* _Aim of the exercise_
Set the data down once more, in full and exactly.

(Stored records)
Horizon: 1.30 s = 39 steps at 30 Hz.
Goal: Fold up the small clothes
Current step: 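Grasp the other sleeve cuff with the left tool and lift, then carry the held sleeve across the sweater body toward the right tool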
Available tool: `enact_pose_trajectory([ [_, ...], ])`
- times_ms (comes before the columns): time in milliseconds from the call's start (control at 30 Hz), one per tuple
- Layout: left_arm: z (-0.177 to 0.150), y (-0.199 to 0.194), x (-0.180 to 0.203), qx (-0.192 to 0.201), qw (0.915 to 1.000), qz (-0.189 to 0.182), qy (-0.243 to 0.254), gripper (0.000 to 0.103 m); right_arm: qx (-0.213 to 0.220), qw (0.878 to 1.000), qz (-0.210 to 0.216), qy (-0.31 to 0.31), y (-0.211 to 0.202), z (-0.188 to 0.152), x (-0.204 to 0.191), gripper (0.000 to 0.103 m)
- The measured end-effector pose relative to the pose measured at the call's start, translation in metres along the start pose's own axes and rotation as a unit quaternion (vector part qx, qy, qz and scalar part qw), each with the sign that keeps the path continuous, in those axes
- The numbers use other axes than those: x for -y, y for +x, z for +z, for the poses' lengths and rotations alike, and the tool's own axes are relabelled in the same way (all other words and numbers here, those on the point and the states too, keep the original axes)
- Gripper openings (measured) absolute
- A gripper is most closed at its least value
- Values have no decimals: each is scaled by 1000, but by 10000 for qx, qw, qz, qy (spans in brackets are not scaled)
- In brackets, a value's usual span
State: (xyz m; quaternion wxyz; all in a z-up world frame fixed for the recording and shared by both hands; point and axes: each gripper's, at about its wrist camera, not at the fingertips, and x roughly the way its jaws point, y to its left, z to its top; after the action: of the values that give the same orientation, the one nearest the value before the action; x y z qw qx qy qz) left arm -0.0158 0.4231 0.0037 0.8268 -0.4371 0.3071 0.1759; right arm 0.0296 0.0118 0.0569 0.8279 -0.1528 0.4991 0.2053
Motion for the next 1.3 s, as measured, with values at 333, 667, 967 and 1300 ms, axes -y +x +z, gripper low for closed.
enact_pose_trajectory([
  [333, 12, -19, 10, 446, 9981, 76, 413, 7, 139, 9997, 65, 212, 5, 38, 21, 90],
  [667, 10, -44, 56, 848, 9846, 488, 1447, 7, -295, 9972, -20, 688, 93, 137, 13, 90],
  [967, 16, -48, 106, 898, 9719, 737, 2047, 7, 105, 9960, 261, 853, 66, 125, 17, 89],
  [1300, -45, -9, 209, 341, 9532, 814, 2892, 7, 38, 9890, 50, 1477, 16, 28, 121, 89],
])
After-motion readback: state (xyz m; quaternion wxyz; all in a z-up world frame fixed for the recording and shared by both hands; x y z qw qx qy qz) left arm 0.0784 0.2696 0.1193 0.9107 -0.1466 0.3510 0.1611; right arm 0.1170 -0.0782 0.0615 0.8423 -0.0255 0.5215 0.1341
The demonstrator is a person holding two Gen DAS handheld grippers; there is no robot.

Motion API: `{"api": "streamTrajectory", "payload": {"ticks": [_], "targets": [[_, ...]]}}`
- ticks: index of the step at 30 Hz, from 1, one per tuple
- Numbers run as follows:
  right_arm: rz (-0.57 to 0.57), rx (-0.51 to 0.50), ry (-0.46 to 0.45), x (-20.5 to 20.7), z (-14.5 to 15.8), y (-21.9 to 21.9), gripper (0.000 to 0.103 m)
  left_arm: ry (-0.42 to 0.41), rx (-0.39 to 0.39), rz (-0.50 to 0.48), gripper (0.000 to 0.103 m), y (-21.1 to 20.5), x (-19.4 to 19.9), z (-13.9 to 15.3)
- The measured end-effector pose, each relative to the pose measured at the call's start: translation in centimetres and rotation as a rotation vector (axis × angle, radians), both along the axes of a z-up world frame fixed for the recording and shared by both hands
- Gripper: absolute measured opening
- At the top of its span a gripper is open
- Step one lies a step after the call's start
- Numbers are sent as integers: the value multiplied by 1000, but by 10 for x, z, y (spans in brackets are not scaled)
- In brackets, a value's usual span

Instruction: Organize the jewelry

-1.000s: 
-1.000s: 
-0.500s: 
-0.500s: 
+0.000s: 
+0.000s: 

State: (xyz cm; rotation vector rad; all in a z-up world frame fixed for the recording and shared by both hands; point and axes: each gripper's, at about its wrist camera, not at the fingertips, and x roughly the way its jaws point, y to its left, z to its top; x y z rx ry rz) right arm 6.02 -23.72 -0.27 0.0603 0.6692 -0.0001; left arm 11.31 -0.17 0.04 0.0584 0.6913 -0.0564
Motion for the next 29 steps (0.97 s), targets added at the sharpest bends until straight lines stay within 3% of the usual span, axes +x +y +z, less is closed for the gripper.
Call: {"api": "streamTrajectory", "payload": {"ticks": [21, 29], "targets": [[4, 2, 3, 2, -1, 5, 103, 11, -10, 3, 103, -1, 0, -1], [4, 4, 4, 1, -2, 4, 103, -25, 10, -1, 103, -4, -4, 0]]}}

* _Problem solution_
Horizon: 1.30 s = 39 steps at 30 Hz.
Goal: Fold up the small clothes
Current step: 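Grasp the other sleeve cuff with the left tool and lift, then carry the held sleeve across the sweater body toward the right tool
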Available tool: `enact_pose_trajectory([ [_, ...], ])`
- times_ms (comes before the columns): time in milliseconds from the call's start (control at 30 Hz), one per tuple
- Layout: left_arm: z (-0.177 to 0.150), y (-0.199 to 0.194), x (-0.180 to 0.203), qx (-0.192 to 0.201), qw (0.915 to 1.000), qz (-0.189 to 0.182), qy (-0.243 to 0.254), gripper (0.000 to 0.103 m); right_arm: qx (-0.213 to 0.220), qw (0.878 to 1.000), qz (-0.210 to 0.216), qy (-0.31 to 0.31), y (-0.211 to 0.202), z (-0.188 to 0.152), x (-0.204 to 0.191), gripper (0.000 to 0.103 m)
- The measured end-effector pose relative to the pose measured at the call's start, translation in metres along the start pose's own axes and rotation as a unit quaternion (vector part qx, qy, qz and scalar part qw), each with the sign that keeps the path continuous, in those axes
- The numbers use other axes than those: x for -y, y for +x, z for +z, for the poses' lengths and rotations alike, and the tool's own axes are relabelled in the same way (all other words and numbers here, those on the point and the states too, keep the original axes)
- Gripper openings (measured) absolute
- A gripper is most closed at its least value
- Values have no decimals: each is scaled by 1000, but by 10000 for qx, qw, qz, qy (spans in brackets are not scaled)
- In brackets, a value's usual span
State: (xyz m; quaternion wxyz; all in a z-up world frame fixed for the recording and shared by both hands; point and axes: each gripper's, at about its wrist camera, not at the fingertips, and x roughly the way its jaws point, y to its left, z to its top; after the action: of the values that give the same orientation, the one nearest the value before the action; x y z qw qx qy qz) left arm -0.0158 0.4231 0.0037 0.8268 -0.4371 0.3071 0.1759; right arm 0.0296 0.0118 0.0569 0.8279 -0.1528 0.4991 0.2053
Motion for the next 1.3 s, as measured, with values at 333, 667, 967 and 1300 ms, axes -y +x +z, gripper low for closed.
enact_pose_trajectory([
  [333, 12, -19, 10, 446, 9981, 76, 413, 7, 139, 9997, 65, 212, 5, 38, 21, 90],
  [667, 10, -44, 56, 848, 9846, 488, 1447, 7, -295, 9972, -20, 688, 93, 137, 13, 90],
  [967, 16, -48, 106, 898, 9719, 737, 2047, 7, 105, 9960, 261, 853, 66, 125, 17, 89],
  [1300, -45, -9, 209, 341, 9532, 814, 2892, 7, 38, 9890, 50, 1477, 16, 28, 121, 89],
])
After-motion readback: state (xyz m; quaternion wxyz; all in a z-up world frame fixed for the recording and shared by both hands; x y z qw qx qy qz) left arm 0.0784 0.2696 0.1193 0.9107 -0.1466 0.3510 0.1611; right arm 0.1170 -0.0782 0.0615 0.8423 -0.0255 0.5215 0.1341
The demonstrator is a person holding two Gen DAS handheld grippers; there is no robot.

Motion API: `{"api": "streamTrajectory", "payload": {"ticks": [_], "targets": [[_, ...]]}}`
- ticks: index of the step at 30 Hz, from 1, one per tuple
- Numbers run as follows:
  right_arm: rz (-0.57 to 0.57), rx (-0.51 to 0.50), ry (-0.46 to 0.45), x (-20.5 to 20.7), z (-14.5 to 15.8), y (-21.9 to 21.9), gripper (0.000 to 0.103 m)
  left_arm: ry (-0.42 to 0.41), rx (-0.39 to 0.39), rz (-0.50 to 0.48), gripper (0.000 to 0.103 m), y (-21.1 to 20.5), x (-19.4 to 19.9), z (-13.9 to 15.3)
- The measured end-effector pose, each relative to the pose measured at the call's start: translation in centimetres and rotation as a rotation vector (axis × angle, radians), both along the axes of a z-up world frame fixed for the recording and shared by both hands
- Gripper: absolute measured opening
- At the top of its span a gripper is open
- Step one lies a step after the call's start
- Numbers are sent as integers: the value multiplied by 1000, but by 10 for x, z, y (spans in brackets are not scaled)
- In brackets, a value's usual span

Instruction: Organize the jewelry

-1.000s: 
-1.000s: 
-0.500s: 
-0.500s: 
+0.000s: 
+0.000s: 

State: (xyz cm; rotation vector rad; all in a z-up world frame fixed for the recording and shared by both hands; point and axes: each gripper's, at about its wrist camera, not at the fingertips, and x roughly the way its jaws point, y to its left, z to its top; x y z rx ry rz) right arm 6.02 -23.72 -0.27 0.0603 0.6692 -0.0001; left arm 11.31 -0.17 0.04 0.0584 0.6913 -0.0564
Motion for the next 29 steps (0.97 s), targets added at the sharpest bends until straight lines stay within 3% of the usual span, axes +x +y +z, less is closed for the gripper.
Call: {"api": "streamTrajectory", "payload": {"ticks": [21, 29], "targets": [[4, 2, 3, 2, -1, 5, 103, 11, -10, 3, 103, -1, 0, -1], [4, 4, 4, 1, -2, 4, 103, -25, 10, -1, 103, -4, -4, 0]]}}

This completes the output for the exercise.